Abstract

This essay undertakes an exploration of Trevor Griffiths’ Comedians to delineate the socio-cultural, moral and psychological functions of humour in it and to scrutinize how Griffiths adopts a negative-dialectical method to assay the socio-political efficacy of a socialist aesthetics by counterpointing various modes of humour against each other in this specific historical period (1970s). Nevertheless, the common thread here, as will be demonstrated, is that the modes of humour permeating Comedians are saliently tainted by various shades of tragedy. Chiefly drawing on Deleuze’s distinction between humour and irony, the thrust of the argument here is that, in Comedians, humour features as a means of psychological and ontic-ontological descent (into the sub- or unconscious of personal or national history) and of critical movement between immanent social-historical surfaces.
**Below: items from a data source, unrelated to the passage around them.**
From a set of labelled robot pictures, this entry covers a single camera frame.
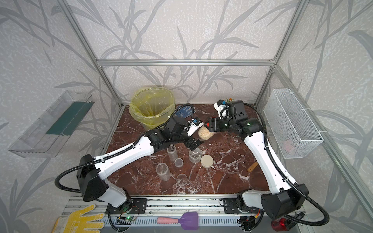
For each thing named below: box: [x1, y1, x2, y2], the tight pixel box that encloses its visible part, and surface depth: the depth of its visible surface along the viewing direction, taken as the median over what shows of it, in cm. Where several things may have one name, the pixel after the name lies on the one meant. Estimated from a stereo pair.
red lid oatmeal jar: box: [198, 124, 217, 141], surface depth 75 cm
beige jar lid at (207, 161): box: [200, 154, 214, 168], surface depth 91 cm
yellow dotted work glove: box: [51, 204, 106, 233], surface depth 71 cm
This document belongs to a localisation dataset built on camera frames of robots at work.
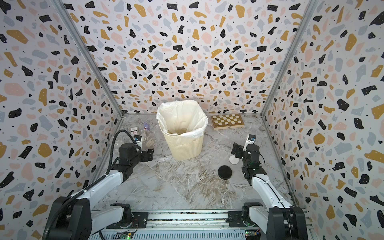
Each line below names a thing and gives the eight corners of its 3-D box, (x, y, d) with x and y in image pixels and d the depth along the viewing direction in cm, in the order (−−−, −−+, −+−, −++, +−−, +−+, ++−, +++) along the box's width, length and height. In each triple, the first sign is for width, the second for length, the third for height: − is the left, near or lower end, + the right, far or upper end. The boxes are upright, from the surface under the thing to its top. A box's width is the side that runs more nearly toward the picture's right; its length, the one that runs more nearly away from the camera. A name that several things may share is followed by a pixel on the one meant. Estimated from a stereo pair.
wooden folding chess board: (213, 130, 113) (213, 128, 112) (210, 117, 122) (211, 115, 120) (244, 127, 116) (244, 125, 114) (239, 115, 124) (239, 113, 122)
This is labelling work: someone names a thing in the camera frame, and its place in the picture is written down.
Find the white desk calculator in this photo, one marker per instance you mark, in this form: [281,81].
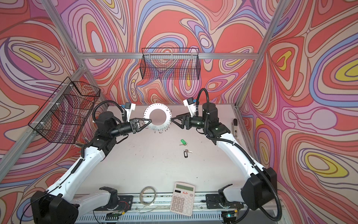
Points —
[182,202]

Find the aluminium front rail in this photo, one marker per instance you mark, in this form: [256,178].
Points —
[159,211]

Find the white black remote control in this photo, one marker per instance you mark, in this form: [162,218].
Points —
[234,125]

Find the black wire basket left wall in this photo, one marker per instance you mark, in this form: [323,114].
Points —
[62,117]

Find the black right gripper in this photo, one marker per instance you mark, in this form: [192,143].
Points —
[184,121]

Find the black wire basket wall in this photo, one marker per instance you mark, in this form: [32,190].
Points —
[170,63]
[62,117]

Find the key with green tag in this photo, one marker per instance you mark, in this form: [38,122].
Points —
[183,142]

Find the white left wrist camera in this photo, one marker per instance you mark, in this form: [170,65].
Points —
[127,109]

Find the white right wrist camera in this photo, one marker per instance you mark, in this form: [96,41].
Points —
[190,103]

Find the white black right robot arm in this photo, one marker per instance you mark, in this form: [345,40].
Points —
[259,190]

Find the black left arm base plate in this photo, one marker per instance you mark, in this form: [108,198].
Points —
[122,203]

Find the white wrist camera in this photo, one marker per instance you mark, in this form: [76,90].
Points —
[127,109]
[190,103]

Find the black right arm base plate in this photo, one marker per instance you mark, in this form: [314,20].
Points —
[218,201]

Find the clear tape roll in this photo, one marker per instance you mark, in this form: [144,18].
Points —
[147,196]

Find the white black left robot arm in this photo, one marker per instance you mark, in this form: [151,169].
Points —
[57,205]

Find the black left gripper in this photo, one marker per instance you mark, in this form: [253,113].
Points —
[134,126]

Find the black wire basket back wall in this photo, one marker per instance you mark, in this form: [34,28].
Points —
[170,63]

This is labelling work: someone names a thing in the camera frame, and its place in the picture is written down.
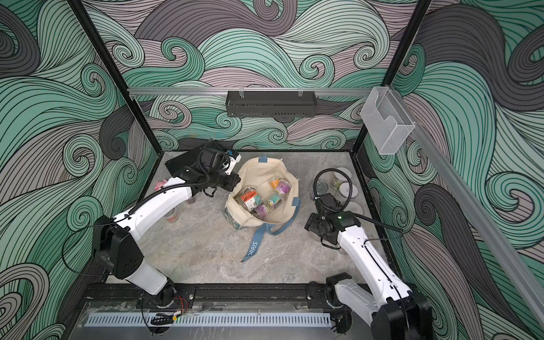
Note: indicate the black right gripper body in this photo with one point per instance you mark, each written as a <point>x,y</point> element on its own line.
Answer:
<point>316,224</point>

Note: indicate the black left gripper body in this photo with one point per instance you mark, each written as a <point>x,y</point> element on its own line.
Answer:
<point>221,180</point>

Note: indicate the beige canvas tote bag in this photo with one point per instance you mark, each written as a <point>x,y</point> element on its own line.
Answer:
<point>266,199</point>

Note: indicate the green label seed jar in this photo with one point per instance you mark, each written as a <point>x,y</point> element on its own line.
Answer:
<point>340,177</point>

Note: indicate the red label seed jar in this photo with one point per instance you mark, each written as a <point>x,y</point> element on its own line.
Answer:
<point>172,216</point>

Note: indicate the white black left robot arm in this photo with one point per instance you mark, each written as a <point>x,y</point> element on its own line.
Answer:
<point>115,240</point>

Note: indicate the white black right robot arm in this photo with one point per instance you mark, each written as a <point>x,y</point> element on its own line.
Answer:
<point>390,307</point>

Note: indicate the purple label seed jar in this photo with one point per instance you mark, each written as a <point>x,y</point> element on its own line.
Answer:
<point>261,211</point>

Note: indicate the red carrot label jar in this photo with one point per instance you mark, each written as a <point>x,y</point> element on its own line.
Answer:
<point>249,199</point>

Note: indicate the black hard case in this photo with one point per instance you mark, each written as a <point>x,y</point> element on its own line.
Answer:
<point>190,160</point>

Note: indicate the orange rainbow label jar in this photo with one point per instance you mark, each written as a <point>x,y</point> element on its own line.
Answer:
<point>274,183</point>

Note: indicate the purple eggplant label jar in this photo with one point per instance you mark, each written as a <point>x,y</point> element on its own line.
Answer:
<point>274,201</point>

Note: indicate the purple white label jar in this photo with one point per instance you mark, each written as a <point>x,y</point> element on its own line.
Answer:
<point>283,187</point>

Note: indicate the pink small toy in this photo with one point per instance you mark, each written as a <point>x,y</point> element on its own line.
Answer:
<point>159,185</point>

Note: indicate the black perforated wall shelf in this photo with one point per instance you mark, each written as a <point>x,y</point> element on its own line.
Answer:
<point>271,105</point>

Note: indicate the clear acrylic wall box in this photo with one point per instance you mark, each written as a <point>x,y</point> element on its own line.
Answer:
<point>386,117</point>

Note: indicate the aluminium wall rail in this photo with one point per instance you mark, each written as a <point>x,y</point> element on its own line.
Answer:
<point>223,91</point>

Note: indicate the white slotted cable duct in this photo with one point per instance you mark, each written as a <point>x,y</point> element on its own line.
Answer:
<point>214,319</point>

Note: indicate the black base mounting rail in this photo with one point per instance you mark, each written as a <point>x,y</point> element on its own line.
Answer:
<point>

Humour, in its negative-dialectical mode is also argued to feature as a political strategy - where both sadistic irony and masochistic humour are possible strategies. More specifically, humour serves as a catalyst for putting metaphysics into motion. Metaphysics, in Comedians, designates the metaphysical conception of history, to wit, history as a determinate, teleological narrative. To put such a metaphysical history into motion means to expose its immanence and reveal it to be a historical process and a human construct, susceptible to being altered.